Zao Wou-Ki was born on 1 February 1920, in Peking (now Beijing). When he was young, his family moved near Shanghai where he would grow up. At the age of fifteen, he gained entry to the Hangzhou School of Fine Art, where he would study until 1941. Learning from Lin Fengmian, a respected artist who was later recognised as a pioneer of modern Chinese painting, Zao was producing largely figurative work at this time and learnt traditional Chinese techniques. Once graduated, Zao remained at the academy as an assistant teacher until he was approached by the Cultural Attaché of the French Embassy in China, Vadime Elisseeff, who encouraged Zao to move to France and brought twenty of his paintings to Paris to show at the Cernuschi Museum’s Exposition de peintures chinoises contemporaines (1946).

 

In 1948, Zao moved to Paris with his wife, Lalan, and settled in Montparnasse. He quickly took to the neighbourhood, befriending his neighbour, Alberto Giacometti, and taking French classes at the Alliance Française. He had his first solo exhibition at the Galerie Creuze (1949), and would exhibit at Pierre Loeb’s Galerie Pierre from 1951 to 1957. Stylistically, Zao was consumed with finding a synthesis of traditional Chinese landscape painting with European abstraction – something he was increasingly familiar with through the work of new friends, such as: Sam Francis, Hans Hartung, Joan Mitchell, Jean-Paul Riopelle and Pierre Soulages.

 

Zao gained international recognition in the 1960s, exhibiting for the first time at the Kootz Gallery, New York (1959), and being the subject of a major retrospective at the Folkwang Museum, Essen (1965). Though he retained the saturated colours of his work from the 1950s, the more linear and figurative elements receded and were replaced by a greater interest in light and gestural texture within abstracted compositions. In the 1970s, the gestural elements dissipated, settling upon hazy compositions with an ambiguous sense of space. At the same time, he became increasingly stimulated by the challenge of working on a large scale with multi-panel compositions. In 1972, he returned to China for the first time since he left, and made several trips throughout the decade.

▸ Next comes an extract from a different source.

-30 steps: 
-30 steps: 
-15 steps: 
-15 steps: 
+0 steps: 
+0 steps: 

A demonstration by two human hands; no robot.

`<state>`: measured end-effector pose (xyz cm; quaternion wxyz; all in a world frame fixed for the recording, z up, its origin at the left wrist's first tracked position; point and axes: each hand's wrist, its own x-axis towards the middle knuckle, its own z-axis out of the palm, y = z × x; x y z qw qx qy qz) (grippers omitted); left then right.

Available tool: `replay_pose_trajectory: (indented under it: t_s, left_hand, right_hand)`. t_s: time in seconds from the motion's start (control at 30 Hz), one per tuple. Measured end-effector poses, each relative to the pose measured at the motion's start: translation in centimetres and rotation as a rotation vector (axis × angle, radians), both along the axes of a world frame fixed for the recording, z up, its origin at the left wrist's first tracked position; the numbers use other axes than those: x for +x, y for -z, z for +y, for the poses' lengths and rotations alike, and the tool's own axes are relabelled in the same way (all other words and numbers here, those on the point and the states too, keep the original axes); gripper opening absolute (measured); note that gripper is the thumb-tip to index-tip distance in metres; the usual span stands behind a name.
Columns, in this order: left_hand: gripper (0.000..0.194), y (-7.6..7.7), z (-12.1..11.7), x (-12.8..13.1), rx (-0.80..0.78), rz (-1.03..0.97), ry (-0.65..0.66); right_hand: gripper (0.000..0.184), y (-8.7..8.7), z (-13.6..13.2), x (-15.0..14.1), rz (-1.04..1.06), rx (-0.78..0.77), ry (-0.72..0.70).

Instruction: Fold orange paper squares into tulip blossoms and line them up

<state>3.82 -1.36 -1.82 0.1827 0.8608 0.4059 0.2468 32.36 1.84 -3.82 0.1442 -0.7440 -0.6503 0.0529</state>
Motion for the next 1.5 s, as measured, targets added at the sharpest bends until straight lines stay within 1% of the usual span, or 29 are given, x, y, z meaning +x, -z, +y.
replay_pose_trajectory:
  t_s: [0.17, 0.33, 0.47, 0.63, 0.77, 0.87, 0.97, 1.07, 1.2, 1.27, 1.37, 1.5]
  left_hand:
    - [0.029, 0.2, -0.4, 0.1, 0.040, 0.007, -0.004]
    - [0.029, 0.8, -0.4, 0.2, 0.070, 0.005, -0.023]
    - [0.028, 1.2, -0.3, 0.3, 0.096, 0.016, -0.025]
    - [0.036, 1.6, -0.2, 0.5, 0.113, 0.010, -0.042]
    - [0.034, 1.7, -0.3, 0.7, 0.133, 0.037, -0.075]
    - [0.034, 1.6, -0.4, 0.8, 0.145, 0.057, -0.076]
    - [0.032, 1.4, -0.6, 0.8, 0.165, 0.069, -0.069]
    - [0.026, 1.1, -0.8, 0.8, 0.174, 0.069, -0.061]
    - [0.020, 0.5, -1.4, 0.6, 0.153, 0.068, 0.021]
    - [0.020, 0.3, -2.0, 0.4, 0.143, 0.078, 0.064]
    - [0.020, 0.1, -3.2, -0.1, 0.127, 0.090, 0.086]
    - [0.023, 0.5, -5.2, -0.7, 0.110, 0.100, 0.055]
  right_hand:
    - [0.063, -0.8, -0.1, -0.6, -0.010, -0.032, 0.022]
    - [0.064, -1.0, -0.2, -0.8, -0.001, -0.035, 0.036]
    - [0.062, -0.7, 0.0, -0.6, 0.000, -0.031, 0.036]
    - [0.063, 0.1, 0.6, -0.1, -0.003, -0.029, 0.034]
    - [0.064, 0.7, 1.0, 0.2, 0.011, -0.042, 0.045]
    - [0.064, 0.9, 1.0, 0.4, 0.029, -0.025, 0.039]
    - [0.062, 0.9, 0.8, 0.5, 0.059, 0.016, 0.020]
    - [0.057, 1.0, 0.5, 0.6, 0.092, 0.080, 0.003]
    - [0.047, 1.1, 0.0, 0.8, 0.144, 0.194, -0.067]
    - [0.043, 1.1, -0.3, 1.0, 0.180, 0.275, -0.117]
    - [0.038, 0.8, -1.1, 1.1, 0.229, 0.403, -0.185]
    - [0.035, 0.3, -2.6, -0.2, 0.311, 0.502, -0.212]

In 1980, he was appointed instructor of mural painting at the École National Supérieure des Arts Décoratifs, Paris and exhibited two monumental canvases at the Galeries Nationales du Grand Palais in 1982. Zao continued to paint and exhibit internationally until his death on 9 April 2013, in Nyon, Switzerland.

 

Zao’s work can be found in the following selected international collections: National Gallery of Art, Washington D.C.; Hirshorn Museum and Sculpture Garden, Washington D.C.; San Francisco Museum of Modern Art (SFMoMA); Museo de Arte Moderno, Mexico; Museu de Arte Moderna, Rio de Janeiro; Museu Calouste Gulbenkian, Lisbon; Fundaciò Joan Miró, Barcelona; Musée National d'Art Moderne, Centre Pompidou, Paris; Louvre, Paris; Victoria & Albert Museum, London; the Tate Collection, London.